EXERCISE AIM: Lines below that hold the word "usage" must be copied in full.

TASK DATA:
%%

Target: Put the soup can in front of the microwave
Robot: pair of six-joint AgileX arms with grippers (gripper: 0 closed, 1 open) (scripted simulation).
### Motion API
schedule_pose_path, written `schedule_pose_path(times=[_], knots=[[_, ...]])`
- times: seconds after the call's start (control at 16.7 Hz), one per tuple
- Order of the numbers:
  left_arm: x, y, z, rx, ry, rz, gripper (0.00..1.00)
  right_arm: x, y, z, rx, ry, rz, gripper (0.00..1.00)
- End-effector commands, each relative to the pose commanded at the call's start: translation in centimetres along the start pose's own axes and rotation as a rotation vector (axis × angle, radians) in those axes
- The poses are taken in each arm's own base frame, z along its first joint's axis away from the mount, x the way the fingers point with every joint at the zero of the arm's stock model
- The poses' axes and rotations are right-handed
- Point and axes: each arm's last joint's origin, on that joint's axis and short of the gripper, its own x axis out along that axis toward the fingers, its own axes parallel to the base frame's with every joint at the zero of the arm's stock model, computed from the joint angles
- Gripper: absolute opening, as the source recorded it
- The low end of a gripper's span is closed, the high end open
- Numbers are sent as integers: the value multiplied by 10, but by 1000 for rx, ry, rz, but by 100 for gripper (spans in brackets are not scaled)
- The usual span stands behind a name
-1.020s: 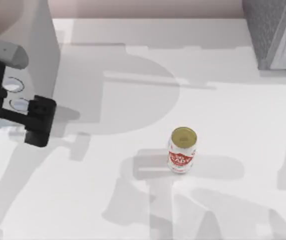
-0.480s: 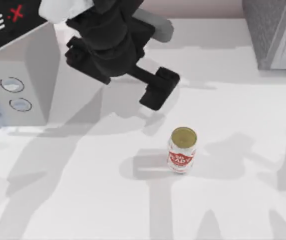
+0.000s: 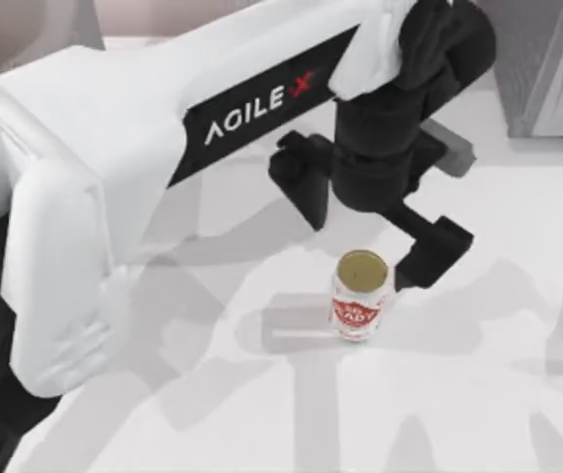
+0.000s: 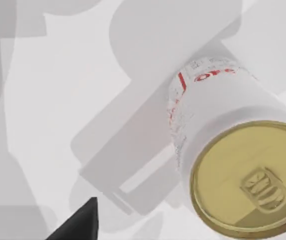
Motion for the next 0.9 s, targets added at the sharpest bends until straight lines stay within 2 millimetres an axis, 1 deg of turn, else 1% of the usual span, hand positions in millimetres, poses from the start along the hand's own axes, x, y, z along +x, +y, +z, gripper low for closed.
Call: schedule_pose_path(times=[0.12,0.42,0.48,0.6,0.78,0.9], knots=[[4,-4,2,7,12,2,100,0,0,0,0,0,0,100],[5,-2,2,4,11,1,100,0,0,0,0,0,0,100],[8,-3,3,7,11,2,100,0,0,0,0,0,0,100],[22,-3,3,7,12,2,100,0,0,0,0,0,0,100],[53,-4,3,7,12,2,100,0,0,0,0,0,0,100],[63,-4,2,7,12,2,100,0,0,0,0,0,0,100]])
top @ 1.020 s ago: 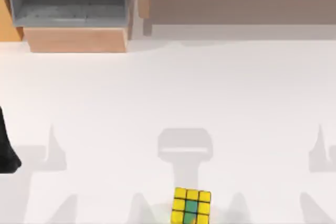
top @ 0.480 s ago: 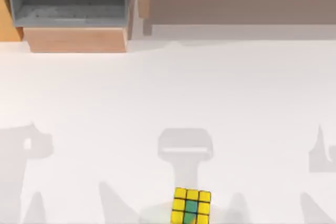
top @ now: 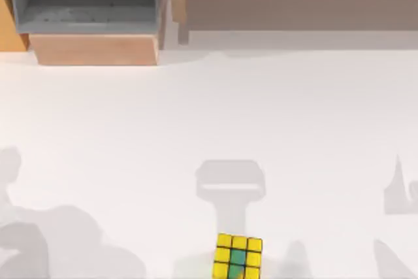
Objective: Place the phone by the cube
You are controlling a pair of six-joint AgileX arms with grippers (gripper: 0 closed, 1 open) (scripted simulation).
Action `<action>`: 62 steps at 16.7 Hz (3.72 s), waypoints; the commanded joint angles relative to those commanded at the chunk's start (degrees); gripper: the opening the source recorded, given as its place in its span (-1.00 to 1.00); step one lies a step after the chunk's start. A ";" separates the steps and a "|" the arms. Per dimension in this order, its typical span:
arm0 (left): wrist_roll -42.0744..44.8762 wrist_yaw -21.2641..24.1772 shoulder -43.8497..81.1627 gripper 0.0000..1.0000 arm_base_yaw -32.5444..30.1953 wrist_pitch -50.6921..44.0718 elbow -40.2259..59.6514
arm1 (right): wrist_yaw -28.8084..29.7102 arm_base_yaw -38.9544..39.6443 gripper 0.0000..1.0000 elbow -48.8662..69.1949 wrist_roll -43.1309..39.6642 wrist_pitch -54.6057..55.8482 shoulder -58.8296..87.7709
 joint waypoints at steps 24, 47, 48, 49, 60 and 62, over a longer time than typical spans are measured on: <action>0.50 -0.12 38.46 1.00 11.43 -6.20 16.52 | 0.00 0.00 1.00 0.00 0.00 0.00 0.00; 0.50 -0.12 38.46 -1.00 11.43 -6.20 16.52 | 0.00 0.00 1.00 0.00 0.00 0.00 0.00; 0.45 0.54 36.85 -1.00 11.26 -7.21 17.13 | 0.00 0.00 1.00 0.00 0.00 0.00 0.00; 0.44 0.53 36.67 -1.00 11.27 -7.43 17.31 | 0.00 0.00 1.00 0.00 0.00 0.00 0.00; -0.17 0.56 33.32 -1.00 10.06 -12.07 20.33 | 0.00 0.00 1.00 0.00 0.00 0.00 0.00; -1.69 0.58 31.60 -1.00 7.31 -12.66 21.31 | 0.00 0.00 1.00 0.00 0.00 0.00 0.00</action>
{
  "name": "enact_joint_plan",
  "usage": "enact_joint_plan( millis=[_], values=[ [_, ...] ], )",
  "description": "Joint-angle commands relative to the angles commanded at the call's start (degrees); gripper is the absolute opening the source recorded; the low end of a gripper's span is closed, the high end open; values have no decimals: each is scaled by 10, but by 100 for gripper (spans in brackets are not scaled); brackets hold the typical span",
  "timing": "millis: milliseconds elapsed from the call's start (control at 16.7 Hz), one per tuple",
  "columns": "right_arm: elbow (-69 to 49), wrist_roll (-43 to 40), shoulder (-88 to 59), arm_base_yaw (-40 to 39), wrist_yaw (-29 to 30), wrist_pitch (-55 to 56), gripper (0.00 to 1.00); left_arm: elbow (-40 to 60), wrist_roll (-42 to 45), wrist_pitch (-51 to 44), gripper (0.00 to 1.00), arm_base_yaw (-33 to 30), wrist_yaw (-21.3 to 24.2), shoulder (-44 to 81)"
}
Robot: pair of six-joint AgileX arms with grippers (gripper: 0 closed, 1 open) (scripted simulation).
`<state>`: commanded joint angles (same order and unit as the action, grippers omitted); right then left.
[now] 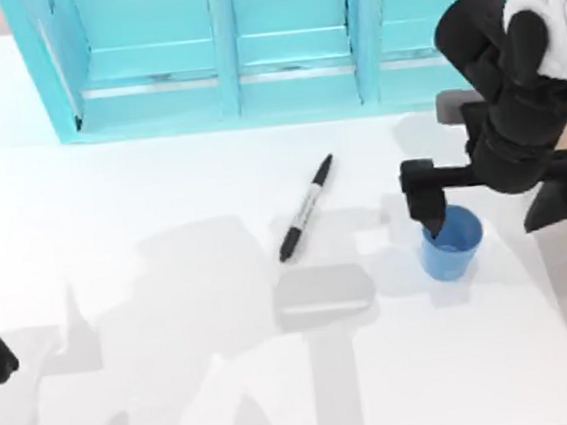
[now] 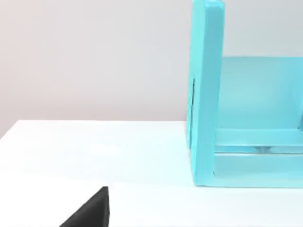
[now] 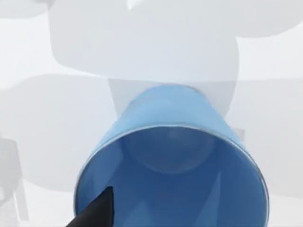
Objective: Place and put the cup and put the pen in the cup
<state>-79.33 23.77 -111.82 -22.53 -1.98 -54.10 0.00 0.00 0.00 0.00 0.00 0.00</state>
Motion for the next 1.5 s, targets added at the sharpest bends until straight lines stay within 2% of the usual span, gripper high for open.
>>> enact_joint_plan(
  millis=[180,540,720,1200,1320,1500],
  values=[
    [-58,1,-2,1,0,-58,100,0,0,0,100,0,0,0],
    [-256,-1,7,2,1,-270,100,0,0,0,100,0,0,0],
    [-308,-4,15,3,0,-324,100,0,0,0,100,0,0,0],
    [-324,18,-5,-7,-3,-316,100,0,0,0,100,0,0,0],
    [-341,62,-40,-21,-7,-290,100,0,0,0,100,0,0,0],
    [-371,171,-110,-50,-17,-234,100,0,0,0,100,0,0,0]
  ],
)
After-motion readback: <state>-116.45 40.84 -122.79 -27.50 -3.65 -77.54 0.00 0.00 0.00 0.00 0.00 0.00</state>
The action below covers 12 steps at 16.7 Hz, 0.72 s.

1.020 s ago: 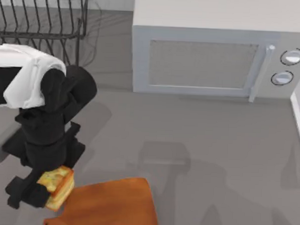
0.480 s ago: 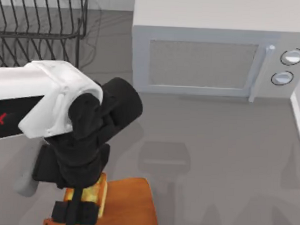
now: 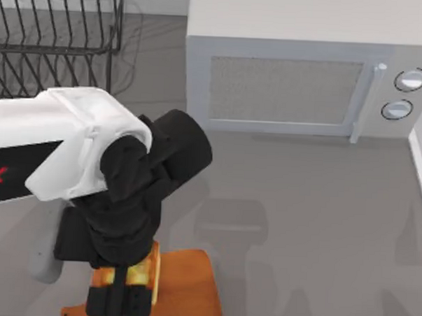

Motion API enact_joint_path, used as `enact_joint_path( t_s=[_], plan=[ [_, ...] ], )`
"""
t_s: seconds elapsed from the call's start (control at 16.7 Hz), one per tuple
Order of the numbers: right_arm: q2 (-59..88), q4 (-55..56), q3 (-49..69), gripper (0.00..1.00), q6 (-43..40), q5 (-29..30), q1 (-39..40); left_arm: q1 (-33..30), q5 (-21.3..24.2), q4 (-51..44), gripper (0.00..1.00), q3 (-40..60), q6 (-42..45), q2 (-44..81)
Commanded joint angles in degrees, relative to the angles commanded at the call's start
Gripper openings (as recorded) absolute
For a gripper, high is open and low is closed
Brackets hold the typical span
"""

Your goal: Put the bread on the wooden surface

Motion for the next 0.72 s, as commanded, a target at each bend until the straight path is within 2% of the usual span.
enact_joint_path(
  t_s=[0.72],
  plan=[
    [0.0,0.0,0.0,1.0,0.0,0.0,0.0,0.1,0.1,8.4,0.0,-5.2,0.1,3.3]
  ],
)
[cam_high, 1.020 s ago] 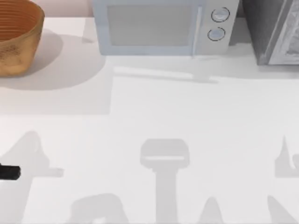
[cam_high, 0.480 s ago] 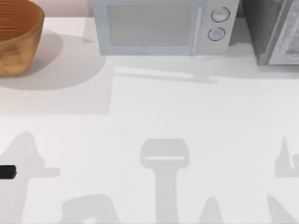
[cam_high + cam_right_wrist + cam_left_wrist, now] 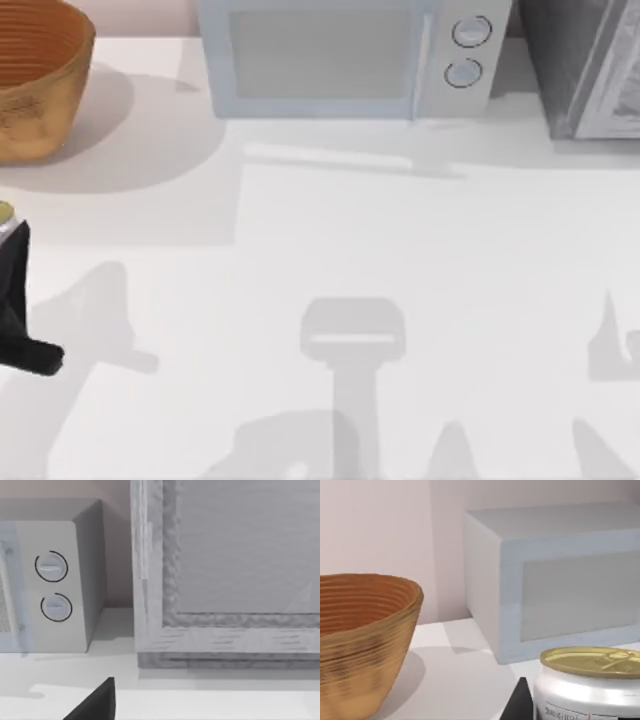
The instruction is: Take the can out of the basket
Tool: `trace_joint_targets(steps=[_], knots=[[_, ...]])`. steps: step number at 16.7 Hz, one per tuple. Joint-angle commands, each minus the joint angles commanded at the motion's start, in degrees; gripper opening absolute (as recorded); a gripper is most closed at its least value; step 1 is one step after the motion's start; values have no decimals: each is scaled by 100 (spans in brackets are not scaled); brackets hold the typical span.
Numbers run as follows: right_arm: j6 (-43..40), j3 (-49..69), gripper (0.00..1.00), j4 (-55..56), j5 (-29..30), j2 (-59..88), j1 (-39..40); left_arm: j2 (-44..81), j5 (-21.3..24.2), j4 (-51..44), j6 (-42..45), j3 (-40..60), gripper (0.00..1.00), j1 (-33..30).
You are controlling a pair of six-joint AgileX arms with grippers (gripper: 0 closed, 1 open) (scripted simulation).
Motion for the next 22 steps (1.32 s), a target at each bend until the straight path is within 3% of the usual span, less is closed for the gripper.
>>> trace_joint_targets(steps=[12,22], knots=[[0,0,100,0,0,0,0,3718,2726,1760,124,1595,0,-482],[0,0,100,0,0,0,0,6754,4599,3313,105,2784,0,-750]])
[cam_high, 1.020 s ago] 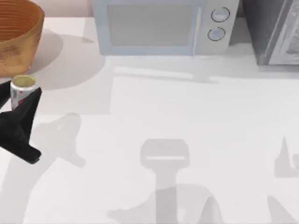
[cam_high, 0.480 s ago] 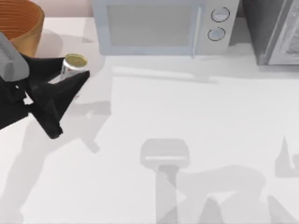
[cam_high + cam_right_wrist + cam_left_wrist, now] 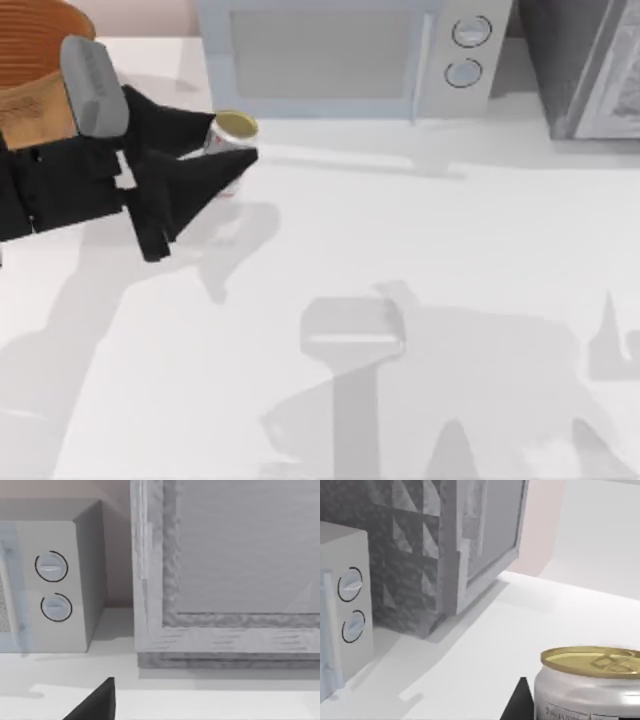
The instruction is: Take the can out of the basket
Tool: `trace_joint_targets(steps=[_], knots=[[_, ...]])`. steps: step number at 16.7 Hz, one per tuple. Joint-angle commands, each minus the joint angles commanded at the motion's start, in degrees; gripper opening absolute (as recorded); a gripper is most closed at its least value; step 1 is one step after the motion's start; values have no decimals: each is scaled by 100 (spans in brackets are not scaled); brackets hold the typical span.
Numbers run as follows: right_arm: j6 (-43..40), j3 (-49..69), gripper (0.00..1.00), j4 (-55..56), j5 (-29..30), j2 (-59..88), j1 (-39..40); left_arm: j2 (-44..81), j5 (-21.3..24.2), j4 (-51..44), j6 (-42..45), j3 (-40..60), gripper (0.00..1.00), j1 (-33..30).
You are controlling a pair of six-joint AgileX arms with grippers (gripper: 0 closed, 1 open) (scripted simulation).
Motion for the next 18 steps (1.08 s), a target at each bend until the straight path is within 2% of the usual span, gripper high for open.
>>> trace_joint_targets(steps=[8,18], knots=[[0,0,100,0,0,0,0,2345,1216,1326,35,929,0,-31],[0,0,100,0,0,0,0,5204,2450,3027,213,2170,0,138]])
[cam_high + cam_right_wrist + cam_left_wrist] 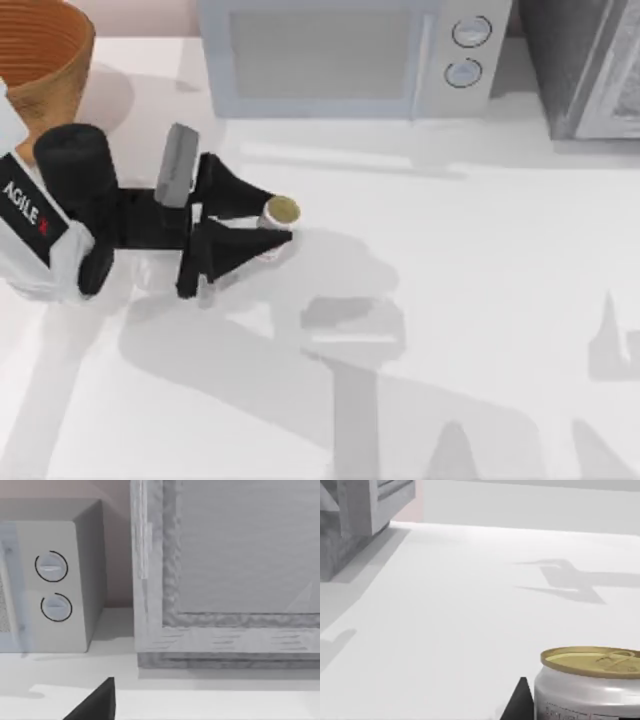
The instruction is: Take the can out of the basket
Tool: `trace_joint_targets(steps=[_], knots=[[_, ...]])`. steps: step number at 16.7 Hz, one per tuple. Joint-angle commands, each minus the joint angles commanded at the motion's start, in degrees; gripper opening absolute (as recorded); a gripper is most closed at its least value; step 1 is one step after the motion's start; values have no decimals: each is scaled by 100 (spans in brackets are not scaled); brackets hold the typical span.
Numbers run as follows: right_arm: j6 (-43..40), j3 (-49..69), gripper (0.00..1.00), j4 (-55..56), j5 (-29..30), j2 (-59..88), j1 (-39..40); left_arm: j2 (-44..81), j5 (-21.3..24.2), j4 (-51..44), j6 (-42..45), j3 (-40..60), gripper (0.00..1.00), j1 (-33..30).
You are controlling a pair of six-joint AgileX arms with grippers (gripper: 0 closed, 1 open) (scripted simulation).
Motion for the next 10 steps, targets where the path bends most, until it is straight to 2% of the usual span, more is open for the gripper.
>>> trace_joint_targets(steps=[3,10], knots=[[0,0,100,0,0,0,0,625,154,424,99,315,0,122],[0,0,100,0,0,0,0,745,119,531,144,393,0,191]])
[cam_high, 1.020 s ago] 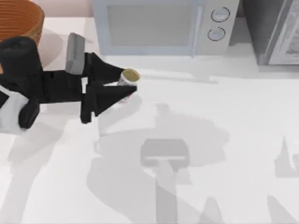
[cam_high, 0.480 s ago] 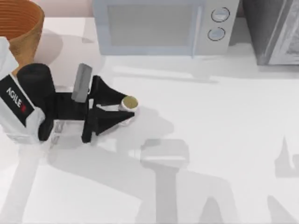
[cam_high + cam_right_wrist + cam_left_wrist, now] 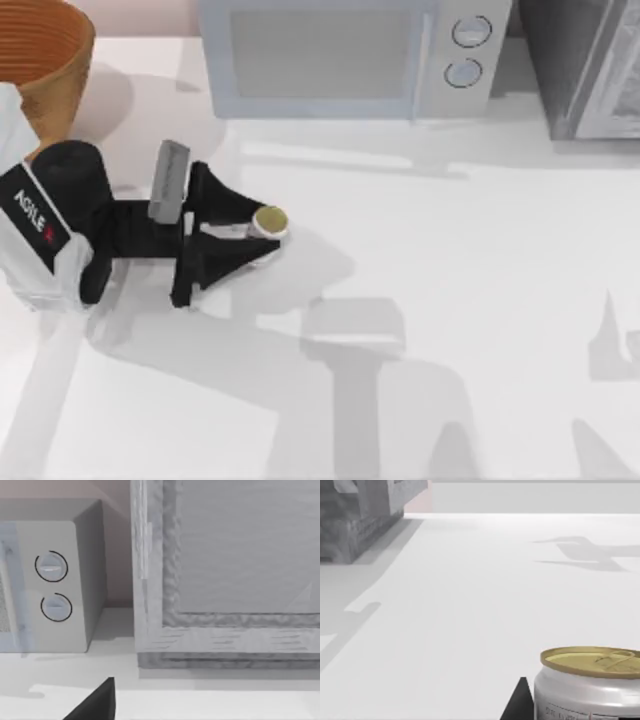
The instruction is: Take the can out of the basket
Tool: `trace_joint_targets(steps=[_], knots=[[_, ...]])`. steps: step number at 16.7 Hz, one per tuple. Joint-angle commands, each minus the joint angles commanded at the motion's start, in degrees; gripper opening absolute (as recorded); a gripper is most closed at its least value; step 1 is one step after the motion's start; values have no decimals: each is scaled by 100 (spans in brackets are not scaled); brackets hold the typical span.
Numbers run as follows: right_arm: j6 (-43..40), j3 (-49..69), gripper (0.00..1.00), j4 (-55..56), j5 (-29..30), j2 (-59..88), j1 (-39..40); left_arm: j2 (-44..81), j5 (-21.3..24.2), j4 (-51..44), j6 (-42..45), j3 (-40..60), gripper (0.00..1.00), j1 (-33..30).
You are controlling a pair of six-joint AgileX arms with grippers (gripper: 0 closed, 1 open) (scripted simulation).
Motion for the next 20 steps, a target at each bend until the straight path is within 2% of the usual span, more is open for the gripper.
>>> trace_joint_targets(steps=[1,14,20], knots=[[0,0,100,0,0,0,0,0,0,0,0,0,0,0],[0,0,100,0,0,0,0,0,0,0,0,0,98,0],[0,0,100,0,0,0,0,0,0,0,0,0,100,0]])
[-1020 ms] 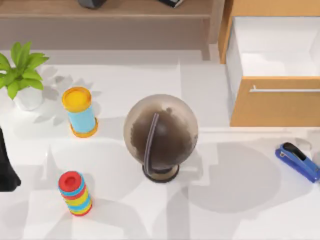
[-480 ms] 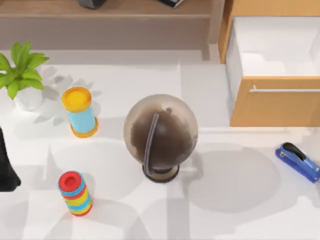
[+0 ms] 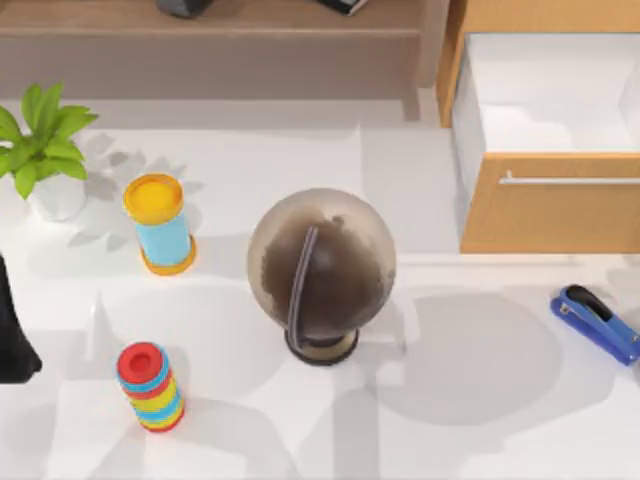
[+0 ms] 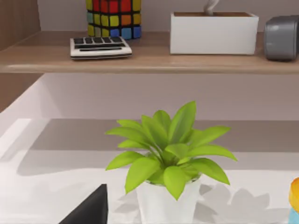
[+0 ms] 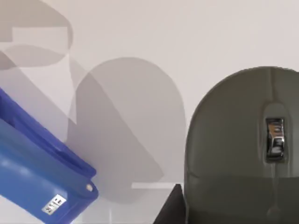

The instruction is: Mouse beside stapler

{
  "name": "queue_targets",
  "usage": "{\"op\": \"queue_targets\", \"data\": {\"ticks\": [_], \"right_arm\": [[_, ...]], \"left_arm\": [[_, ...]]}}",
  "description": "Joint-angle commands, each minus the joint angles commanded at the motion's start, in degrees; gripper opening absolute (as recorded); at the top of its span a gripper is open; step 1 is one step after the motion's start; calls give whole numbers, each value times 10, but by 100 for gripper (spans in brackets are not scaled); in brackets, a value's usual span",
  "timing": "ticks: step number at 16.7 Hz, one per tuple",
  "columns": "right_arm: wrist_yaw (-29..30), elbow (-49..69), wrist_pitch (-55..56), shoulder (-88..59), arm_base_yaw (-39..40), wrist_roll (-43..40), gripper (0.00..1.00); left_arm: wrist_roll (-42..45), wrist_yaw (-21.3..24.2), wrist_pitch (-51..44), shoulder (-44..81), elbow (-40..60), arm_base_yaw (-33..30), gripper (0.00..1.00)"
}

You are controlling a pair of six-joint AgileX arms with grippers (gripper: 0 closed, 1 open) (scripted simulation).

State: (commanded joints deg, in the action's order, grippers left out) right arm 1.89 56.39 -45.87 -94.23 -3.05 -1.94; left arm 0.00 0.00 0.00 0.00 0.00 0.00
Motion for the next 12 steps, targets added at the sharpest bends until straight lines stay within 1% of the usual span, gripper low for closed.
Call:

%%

RESPONSE TO THE TASK:
  "usage": "enact_joint_plan( millis=[_], values=[ [_, ...] ], )",
  "usage": "{\"op\": \"queue_targets\", \"data\": {\"ticks\": [_], \"right_arm\": [[_, ...]], \"left_arm\": [[_, ...]]}}",

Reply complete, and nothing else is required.